_DATA BLOCK_.
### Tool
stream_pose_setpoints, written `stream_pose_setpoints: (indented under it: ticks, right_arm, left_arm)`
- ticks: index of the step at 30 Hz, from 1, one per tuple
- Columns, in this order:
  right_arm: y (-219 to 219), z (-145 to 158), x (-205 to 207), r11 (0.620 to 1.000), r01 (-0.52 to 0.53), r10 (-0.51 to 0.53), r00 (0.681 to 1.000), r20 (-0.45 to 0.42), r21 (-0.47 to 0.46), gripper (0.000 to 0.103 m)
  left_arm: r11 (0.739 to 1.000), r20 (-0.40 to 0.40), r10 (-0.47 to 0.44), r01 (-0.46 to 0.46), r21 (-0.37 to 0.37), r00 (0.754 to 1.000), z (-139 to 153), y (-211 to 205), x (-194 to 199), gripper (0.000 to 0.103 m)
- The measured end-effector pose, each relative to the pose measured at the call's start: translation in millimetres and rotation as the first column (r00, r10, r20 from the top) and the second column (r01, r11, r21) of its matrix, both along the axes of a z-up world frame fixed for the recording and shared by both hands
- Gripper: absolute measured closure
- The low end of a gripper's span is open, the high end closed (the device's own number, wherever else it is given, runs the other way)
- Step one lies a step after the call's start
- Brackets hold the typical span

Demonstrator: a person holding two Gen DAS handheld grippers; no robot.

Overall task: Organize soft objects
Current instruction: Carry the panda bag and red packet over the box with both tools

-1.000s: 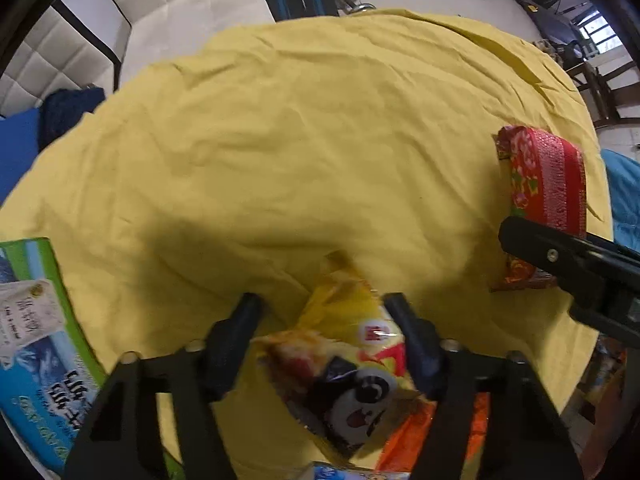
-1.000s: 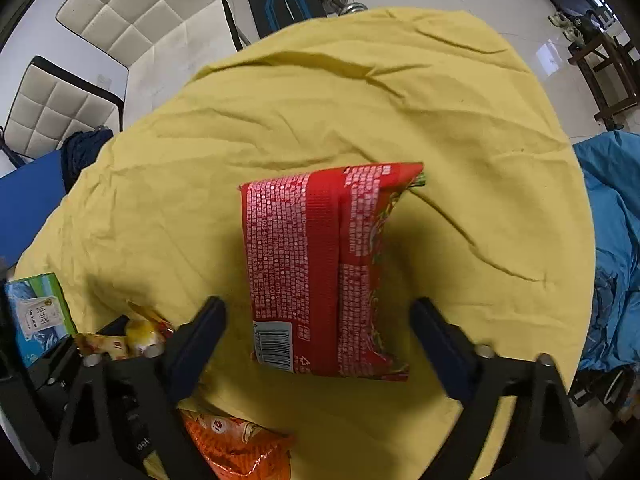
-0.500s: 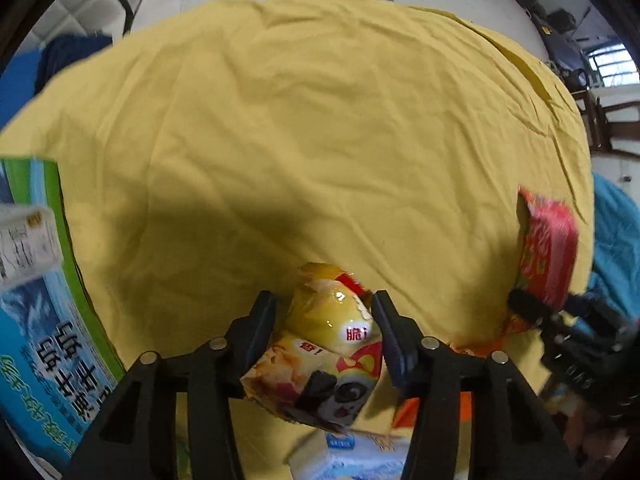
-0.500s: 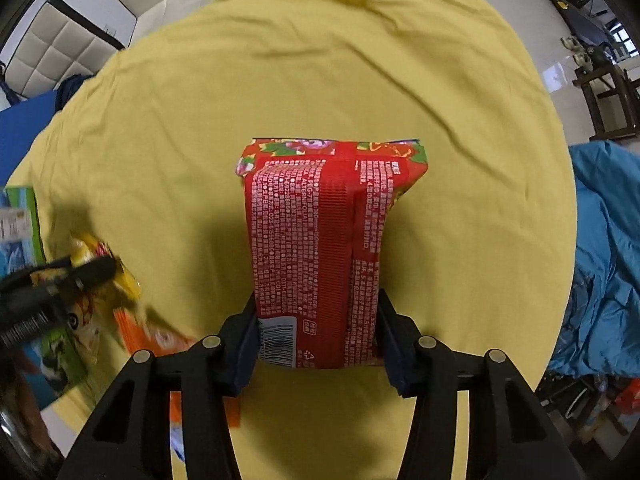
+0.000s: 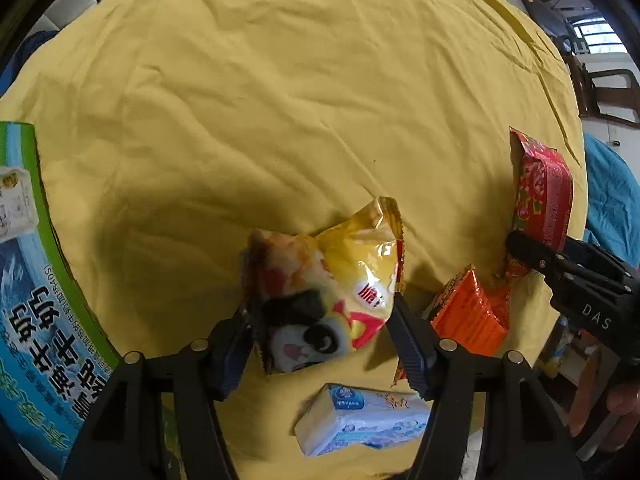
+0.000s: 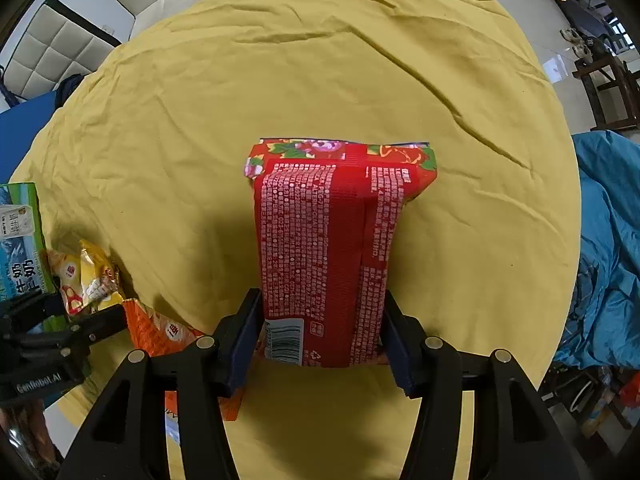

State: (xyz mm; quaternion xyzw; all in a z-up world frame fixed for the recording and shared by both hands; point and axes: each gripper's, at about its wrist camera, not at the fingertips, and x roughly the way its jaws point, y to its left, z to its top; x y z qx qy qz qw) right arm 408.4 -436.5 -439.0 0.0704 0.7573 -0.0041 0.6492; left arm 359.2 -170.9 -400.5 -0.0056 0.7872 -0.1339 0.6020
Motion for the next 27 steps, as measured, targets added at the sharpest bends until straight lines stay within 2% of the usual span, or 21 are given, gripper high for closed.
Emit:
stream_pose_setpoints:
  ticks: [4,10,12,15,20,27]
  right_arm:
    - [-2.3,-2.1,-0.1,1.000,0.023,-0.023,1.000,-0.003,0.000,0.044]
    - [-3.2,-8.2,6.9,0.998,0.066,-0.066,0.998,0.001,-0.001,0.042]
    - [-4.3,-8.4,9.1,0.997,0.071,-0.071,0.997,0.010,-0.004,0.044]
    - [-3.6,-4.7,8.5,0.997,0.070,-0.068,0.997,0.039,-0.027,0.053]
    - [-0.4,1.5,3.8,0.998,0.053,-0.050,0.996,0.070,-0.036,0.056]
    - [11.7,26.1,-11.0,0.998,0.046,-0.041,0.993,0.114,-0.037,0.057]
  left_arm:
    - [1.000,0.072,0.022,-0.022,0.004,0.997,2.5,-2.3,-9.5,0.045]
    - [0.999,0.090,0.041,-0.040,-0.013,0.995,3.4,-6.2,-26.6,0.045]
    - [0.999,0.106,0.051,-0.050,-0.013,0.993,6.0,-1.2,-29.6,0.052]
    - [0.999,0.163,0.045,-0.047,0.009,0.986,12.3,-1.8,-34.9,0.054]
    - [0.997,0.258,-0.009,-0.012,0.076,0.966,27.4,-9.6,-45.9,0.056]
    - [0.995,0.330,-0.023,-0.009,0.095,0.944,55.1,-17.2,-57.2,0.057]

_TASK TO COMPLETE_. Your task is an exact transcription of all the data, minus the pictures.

_ANSWER BELOW_.
### Tool
stream_pose_setpoints, written `stream_pose_setpoints: (indented under it: ticks, right_arm, left_arm)`
- ticks: index of the step at 30 Hz, from 1, one per tuple
- Columns, in this order:
  right_arm: y (-219 to 219), z (-145 to 158), x (-205 to 207), r11 (0.620 to 1.000), r01 (-0.52 to 0.53), r10 (-0.51 to 0.53), r00 (0.681 to 1.000), r20 (-0.45 to 0.42), r21 (-0.47 to 0.46), gripper (0.000 to 0.103 m)
  left_arm: r11 (0.739 to 1.000), r20 (-0.40 to 0.40), r10 (-0.47 to 0.44), r01 (-0.46 to 0.46), r21 (-0.37 to 0.37), r00 (0.754 to 1.000), z (-139 to 153), y (-211 to 205), x (-194 to 199), gripper (0.000 to 0.103 m)
- The measured end-effector pose, each relative to the pose measured at the call's start: translation in millimetres and rotation as the first column (r00, r10, r20 from the top) and the second column (r01, r11, r21) of its matrix, both along the axes of a z-up world frame fixed for the recording and shared by both hands
- Gripper: absolute measured closure
- The low end of a gripper's span is open, the high end closed (the device's own number, wherever else it is given, runs the other way)
- Step one lies a step after the call's start
- Brackets hold the typical span

Demonstrator: a person holding two Gen DAS handheld grippers; no robot.

Overall task: Organize soft objects
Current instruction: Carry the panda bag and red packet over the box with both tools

-1.000s: 
-1.000s: 
-0.500s: 
-0.500s: 
+0.000s: 
+0.000s: 

State: (xyz mm; quaternion xyzw; all in a z-up world frame fixed for the recording and shared by both hands; point and axes: each gripper's, at about its wrist camera, not at the fingertips, and x roughly the way its jaws point, y to its left, z to its top; x y z qx qy qz qw) right arm 408.4 -436.5 -439.0 0.0704 0.7573 -0.0041 0.6492; left arm 359.2 -170.9 -400.5 -0.0056 0.7872 -0.1339 0.6020
Motion for the next 27 steps, as measured, targets added at the sharpest bends until straight lines stay within 2% of the usual span, or 21 are given, gripper high for closed.
Emit:
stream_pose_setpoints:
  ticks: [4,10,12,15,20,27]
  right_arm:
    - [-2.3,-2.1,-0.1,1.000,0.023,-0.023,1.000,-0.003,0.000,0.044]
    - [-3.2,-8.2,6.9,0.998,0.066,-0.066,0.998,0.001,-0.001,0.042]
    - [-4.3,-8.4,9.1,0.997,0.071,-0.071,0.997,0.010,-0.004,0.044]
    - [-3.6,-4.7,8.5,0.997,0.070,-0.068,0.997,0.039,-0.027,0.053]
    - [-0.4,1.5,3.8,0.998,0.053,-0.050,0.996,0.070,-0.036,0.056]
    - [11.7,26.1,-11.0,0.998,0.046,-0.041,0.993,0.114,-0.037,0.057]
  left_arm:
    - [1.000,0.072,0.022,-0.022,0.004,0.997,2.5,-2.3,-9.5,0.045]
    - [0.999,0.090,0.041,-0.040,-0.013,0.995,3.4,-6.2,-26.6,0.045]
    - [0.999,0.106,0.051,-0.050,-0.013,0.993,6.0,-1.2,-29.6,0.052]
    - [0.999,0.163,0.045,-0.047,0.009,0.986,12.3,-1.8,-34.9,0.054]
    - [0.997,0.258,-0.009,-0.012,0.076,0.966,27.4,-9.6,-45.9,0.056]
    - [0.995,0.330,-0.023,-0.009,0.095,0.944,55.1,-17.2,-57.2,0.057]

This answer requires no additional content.